Acquisition of temporal sequences of between three to seven MR images depicting the kinetics of contrast agent molecules in the breast tissue allow for detecting and assessing suspicious tissue disorders with high sensitivity, even in the mammographically dense breasts of young women. Yet, the multitemporal nature of the three-dimensional image data poses new challenges to radiologists as the key-information is only perceivable if all images of the temporal sequence are considered simultaneously. Additionally, radiologists need techniques that allow them not to only analyze a single tumor at a time, but enable them to explore many different tumor lesions at the same time. Concurrent tumor inspection is not feasible since it is inter- and intra-observer dependent and the visualization of the entire signal space is limited by the high-dimensionality of the signal space. In MRI, multiple 3D T1-weighted MR images of both breasts are acquired over a period of 5-9 min while a contrast agent (CA) passes through the tissue. A typical sequence of images consists of one precontrast image acquired before injection of a CA bolus and a series of postcontrast images recorded afterwards over.1 Thus, a time-series signal, i.e., a vector reflecting the local signal intensities at the time points of image acquisition, is associated with each voxel. Due to characteristic changes in the structure of benign and malignant tissue influencing the flux of CA molecules between the blood pool and tissue, characteristic timeseries signals can be observed for different tissue types.

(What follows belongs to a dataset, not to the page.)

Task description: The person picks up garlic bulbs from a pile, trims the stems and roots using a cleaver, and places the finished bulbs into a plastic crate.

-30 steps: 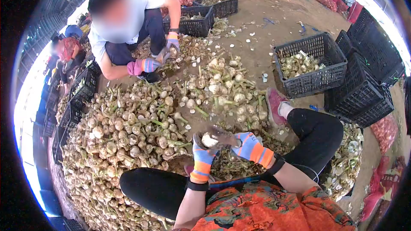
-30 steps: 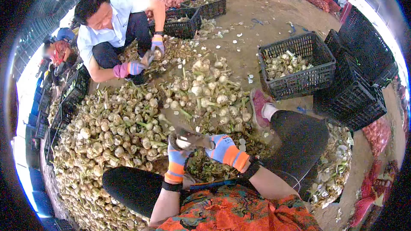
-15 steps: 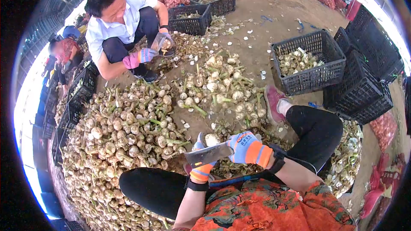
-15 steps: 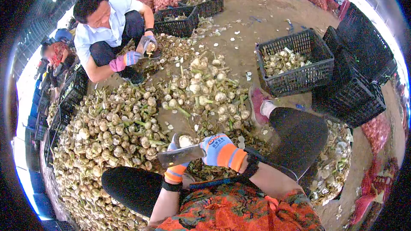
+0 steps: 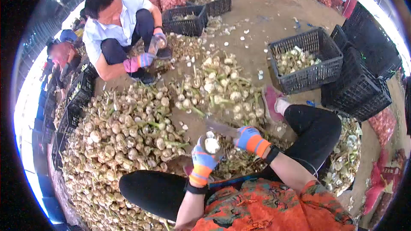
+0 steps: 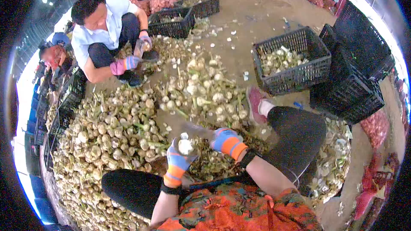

Interpretation of these time-series signals allows for detecting cancer with high sensitivity, even in the radioopaque breast of young women, as well as for assessing the type of disorders in a non-invasive fashion [1].


Spatio-Temporal Classification

However, while the presence of a suspicious tissue disorder can already be identified by means of a strong signal enhancement in an early postcontrast image, the course of the entire timeseries signal has to be considered for differentiating benign and malignant tissue. The computer assisted interpretation of time-series signals as measured during a DCE-MRI examination for each image voxel represents one of the major steps in designing CAD systems for breast MRI. Kuhl et al. have shown that the shape of the time-series signals represents an important criterion in differentiating benign and malignant masses [2]. The results indicate that the enhancement kinetics, as represented by the time-series signals visualized in Fig. 2, differ significantly for benign and malignant enhancing lesions and thus represent a basis for differential diagnosis: plateau or washout-time courses (type II or III) prevail in cancerous tissue. Steadily progressive signal intensity time courses (type I) are exhibited by benign enhancing lesions, albeit these enhancement kinetics are shared not only by benign tumors but also by fibrocystic changes.


References and Resources

  1. T. Twellmann, A. Meyer-Baese, O. Lange, S. Foo and T. Nattkemper, “Model-free visualization of suspicious lesions in breast MRI based on supervised and unsupervised learning”, Engineering Applications of Artificial Intelligence, 21:129-140, 2008.
  2. C. K. Kuhl, P. Mielcareck, S. Klaschik, C. Leutner, E. Wardelmann, J. Gieseke, and H. Schild, “Dynamic breast mr imaging: Are signal intensity time course data useful for differential diagnosis of enhancing lesions?”, Radiology, 211:101-110, 1999.